** Opening SOURCE INFORMATION block **
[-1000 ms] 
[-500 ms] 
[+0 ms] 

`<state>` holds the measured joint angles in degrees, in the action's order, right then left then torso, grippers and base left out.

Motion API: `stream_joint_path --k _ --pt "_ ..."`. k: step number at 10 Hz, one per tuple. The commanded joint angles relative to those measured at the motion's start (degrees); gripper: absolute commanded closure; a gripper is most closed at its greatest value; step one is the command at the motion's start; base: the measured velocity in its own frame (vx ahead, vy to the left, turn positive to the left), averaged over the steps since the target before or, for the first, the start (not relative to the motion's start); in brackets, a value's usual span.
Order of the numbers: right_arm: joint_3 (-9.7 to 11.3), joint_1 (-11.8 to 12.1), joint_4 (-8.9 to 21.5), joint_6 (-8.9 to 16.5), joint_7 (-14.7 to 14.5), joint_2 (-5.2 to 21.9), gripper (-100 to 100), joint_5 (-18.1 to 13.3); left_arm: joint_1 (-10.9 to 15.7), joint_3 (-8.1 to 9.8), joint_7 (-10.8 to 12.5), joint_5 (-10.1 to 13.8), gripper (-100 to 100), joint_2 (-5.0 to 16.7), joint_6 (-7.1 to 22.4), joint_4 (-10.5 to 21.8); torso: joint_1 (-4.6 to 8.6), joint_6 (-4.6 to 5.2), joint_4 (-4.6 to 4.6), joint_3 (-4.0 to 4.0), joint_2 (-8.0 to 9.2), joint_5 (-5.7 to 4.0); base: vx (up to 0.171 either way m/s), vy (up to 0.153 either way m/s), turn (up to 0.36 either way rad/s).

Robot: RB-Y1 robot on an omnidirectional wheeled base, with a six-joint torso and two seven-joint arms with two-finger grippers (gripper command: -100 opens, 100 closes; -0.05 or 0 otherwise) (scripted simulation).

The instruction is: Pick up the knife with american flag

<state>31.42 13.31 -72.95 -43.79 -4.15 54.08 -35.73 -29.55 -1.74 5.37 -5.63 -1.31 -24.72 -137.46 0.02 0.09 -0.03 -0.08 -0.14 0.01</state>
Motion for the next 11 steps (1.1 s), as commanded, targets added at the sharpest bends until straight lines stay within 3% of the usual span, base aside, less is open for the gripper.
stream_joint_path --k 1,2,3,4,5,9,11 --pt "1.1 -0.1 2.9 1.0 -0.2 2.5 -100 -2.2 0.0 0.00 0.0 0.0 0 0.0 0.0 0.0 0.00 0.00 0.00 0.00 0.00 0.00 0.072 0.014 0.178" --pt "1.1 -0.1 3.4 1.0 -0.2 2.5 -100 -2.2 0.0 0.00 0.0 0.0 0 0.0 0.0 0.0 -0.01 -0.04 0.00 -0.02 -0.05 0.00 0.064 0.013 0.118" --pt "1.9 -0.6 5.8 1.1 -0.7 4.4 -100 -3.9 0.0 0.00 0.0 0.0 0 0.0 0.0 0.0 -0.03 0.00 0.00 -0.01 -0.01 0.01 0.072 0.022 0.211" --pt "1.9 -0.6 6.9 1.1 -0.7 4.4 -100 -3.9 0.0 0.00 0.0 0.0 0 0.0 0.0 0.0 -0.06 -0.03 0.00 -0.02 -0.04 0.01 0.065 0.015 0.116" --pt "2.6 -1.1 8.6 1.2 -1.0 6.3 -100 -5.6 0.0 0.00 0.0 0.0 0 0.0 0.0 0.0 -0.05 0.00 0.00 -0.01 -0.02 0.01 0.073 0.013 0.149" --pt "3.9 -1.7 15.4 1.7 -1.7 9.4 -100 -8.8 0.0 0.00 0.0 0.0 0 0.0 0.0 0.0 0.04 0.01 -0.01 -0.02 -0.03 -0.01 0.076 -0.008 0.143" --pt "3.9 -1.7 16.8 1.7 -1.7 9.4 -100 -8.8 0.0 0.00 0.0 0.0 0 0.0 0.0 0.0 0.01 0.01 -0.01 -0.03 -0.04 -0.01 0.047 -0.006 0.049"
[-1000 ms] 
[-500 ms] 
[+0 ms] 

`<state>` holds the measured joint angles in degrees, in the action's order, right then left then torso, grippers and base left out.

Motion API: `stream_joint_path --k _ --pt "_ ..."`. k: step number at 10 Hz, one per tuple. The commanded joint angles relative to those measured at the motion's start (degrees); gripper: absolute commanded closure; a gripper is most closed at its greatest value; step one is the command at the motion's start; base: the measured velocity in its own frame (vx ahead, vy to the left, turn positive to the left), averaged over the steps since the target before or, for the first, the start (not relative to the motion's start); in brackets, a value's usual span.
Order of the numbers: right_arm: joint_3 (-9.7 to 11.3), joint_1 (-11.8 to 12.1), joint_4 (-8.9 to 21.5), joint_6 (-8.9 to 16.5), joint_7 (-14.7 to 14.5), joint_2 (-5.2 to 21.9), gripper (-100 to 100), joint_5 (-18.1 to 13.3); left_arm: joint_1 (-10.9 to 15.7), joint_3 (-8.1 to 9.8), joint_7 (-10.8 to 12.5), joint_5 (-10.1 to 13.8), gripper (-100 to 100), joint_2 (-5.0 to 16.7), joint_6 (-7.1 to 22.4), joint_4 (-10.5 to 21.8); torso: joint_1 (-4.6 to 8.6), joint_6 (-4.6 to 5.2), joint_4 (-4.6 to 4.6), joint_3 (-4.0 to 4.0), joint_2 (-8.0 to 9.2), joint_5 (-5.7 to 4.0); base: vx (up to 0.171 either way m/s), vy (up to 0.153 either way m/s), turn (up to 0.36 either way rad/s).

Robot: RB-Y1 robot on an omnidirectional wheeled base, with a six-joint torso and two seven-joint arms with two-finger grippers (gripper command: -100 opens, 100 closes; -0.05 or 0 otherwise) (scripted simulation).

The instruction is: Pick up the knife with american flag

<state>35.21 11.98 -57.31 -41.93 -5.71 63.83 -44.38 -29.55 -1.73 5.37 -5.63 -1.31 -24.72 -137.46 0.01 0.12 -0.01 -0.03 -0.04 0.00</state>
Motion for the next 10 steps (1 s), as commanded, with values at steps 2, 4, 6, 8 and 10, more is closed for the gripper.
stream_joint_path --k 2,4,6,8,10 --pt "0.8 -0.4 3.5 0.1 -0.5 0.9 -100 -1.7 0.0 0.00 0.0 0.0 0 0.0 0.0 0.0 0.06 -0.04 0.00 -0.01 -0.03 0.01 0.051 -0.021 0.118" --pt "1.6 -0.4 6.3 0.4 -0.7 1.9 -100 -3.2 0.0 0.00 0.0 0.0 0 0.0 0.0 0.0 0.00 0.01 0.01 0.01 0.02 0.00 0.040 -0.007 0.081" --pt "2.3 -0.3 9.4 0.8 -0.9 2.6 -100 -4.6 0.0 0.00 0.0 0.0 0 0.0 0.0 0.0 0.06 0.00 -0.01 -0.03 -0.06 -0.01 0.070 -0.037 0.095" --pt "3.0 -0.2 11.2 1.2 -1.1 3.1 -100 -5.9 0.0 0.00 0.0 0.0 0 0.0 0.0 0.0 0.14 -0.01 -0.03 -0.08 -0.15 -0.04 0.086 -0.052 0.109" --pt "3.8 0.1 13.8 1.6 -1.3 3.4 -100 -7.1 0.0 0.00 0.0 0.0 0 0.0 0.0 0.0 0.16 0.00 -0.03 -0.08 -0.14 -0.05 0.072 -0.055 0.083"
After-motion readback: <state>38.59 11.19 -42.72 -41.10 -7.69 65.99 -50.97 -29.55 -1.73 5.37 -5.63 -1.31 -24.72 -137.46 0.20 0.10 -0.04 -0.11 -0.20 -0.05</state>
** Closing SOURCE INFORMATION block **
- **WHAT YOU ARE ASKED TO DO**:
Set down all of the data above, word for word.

- **RESULT OF THE EXERCISE**:
[-1000 ms] 
[-500 ms] 
[+0 ms] 

`<state>` holds the measured joint angles in degrees, in the action's order, right then left then torso, grippers and base left out.

Motion API: `stream_joint_path --k _ --pt "_ ..."`. k: step number at 10 Hz, one per tuple. The commanded joint angles relative to those measured at the motion's start (degrees); gripper: absolute commanded closure; a gripper is most closed at its greatest value; step one is the command at the motion's start; base: the measured velocity in its own frame (vx ahead, vy to the left, turn positive to the left), averaged over the steps since the target before or, for the first, the start (not relative to the motion's start); in brackets, a value's usual span.
Order of the numbers: right_arm: joint_3 (-9.7 to 11.3), joint_1 (-11.8 to 12.1), joint_4 (-8.9 to 21.5), joint_6 (-8.9 to 16.5), joint_7 (-14.7 to 14.5), joint_2 (-5.2 to 21.9), gripper (-100 to 100), joint_5 (-18.1 to 13.3); left_arm: joint_1 (-10.9 to 15.7), joint_3 (-8.1 to 9.8), joint_7 (-10.8 to 12.5), joint_5 (-10.1 to 13.8), gripper (-100 to 100), joint_2 (-5.0 to 16.7), joint_6 (-7.1 to 22.4), joint_4 (-10.5 to 21.8); torso: joint_1 (-4.6 to 8.6), joint_6 (-4.6 to 5.2), joint_4 (-4.6 to 4.6), joint_3 (-4.0 to 4.0), joint_2 (-8.0 to 9.2), joint_5 (-5.7 to 4.0); base: vx (up to 0.171 either way m/s), vy (up to 0.153 either way m/s), turn (up to 0.36 either way rad/s).

Robot: RB-Y1 robot on an omnidirectional wheeled base, with a six-joint torso and two seven-joint arms with two-finger grippers (gripper command: -100 opens, 100 closes; -0.05 or 0 otherwise) (scripted simulation).

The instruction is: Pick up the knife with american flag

<state>31.42 13.31 -72.95 -43.79 -4.15 54.08 -35.73 -29.55 -1.74 5.37 -5.63 -1.31 -24.72 -137.46 0.02 0.09 -0.03 -0.08 -0.14 0.01</state>
Motion for the next 11 steps (1.1 s), as commanded, targets added at the sharpest bends until straight lines stay within 3% of the usual span, base aside, less is open for the gripper.
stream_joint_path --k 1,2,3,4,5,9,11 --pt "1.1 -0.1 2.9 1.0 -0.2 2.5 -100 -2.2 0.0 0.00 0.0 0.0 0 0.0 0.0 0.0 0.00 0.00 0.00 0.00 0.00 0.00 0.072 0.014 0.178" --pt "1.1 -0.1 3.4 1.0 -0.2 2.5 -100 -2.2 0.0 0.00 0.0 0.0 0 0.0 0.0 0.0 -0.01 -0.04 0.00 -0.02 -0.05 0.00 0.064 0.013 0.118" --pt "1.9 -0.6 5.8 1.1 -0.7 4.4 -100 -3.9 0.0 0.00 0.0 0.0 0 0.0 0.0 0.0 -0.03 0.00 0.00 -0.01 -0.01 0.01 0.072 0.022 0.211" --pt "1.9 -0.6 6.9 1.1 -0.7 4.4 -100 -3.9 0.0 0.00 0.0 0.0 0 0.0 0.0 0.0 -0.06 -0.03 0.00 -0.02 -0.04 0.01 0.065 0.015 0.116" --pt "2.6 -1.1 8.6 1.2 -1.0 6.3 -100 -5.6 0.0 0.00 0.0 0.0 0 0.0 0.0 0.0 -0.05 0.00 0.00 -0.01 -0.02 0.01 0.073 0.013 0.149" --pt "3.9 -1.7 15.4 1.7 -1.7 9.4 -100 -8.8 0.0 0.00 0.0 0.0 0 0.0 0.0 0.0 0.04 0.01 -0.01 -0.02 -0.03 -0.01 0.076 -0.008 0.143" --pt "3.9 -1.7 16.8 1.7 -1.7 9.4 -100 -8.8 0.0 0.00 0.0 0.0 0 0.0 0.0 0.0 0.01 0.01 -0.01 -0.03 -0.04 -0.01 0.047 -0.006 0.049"
[-1000 ms] 
[-500 ms] 
[+0 ms] 

`<state>` holds the measured joint angles in degrees, in the action's order, right then left then torso, grippers and base left out.

Motion API: `stream_joint_path --k _ --pt "_ ..."`. k: step number at 10 Hz, one per tuple. The commanded joint angles relative to those measured at the motion's start (degrees); gripper: absolute commanded closure; a gripper is most closed at its greatest value; step one is the command at the motion's start; base: the measured velocity in its own frame (vx ahead, vy to the left, turn positive to the left), averaged over the steps since the target before or, for the first, the start (not relative to the motion's start); in brackets, a value's usual span.
Order of the numbers: right_arm: joint_3 (-9.7 to 11.3), joint_1 (-11.8 to 12.1), joint_4 (-8.9 to 21.5), joint_6 (-8.9 to 16.5), joint_7 (-14.7 to 14.5), joint_2 (-5.2 to 21.9), gripper (-100 to 100), joint_5 (-18.1 to 13.3); left_arm: joint_1 (-10.9 to 15.7), joint_3 (-8.1 to 9.8), joint_7 (-10.8 to 12.5), joint_5 (-10.1 to 13.8), gripper (-100 to 100), joint_2 (-5.0 to 16.7), joint_6 (-7.1 to 22.4), joint_4 (-10.5 to 21.8); torso: joint_1 (-4.6 to 8.6), joint_6 (-4.6 to 5.2), joint_4 (-4.6 to 4.6), joint_3 (-4.0 to 4.0), joint_2 (-8.0 to 9.2), joint_5 (-5.7 to 4.0); base: vx (up to 0.171 either way m/s), vy (up to 0.153 either way m/s), turn (up to 0.36 either way rad/s).

Robot: RB-Y1 robot on an omnidirectional wheeled base, with a six-joint torso and two seven-joint arms with two-finger grippers (gripper command: -100 opens, 100 closes; -0.05 or 0 otherwise) (scripted simulation).

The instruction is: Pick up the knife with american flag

<state>35.21 11.98 -57.31 -41.93 -5.71 63.83 -44.38 -29.55 -1.73 5.37 -5.63 -1.31 -24.72 -137.46 0.01 0.12 -0.01 -0.03 -0.04 0.00</state>
Motion for the next 10 steps (1 s), as commanded, with values at steps 2, 4, 6, 8 and 10, more is closed for the gripper.
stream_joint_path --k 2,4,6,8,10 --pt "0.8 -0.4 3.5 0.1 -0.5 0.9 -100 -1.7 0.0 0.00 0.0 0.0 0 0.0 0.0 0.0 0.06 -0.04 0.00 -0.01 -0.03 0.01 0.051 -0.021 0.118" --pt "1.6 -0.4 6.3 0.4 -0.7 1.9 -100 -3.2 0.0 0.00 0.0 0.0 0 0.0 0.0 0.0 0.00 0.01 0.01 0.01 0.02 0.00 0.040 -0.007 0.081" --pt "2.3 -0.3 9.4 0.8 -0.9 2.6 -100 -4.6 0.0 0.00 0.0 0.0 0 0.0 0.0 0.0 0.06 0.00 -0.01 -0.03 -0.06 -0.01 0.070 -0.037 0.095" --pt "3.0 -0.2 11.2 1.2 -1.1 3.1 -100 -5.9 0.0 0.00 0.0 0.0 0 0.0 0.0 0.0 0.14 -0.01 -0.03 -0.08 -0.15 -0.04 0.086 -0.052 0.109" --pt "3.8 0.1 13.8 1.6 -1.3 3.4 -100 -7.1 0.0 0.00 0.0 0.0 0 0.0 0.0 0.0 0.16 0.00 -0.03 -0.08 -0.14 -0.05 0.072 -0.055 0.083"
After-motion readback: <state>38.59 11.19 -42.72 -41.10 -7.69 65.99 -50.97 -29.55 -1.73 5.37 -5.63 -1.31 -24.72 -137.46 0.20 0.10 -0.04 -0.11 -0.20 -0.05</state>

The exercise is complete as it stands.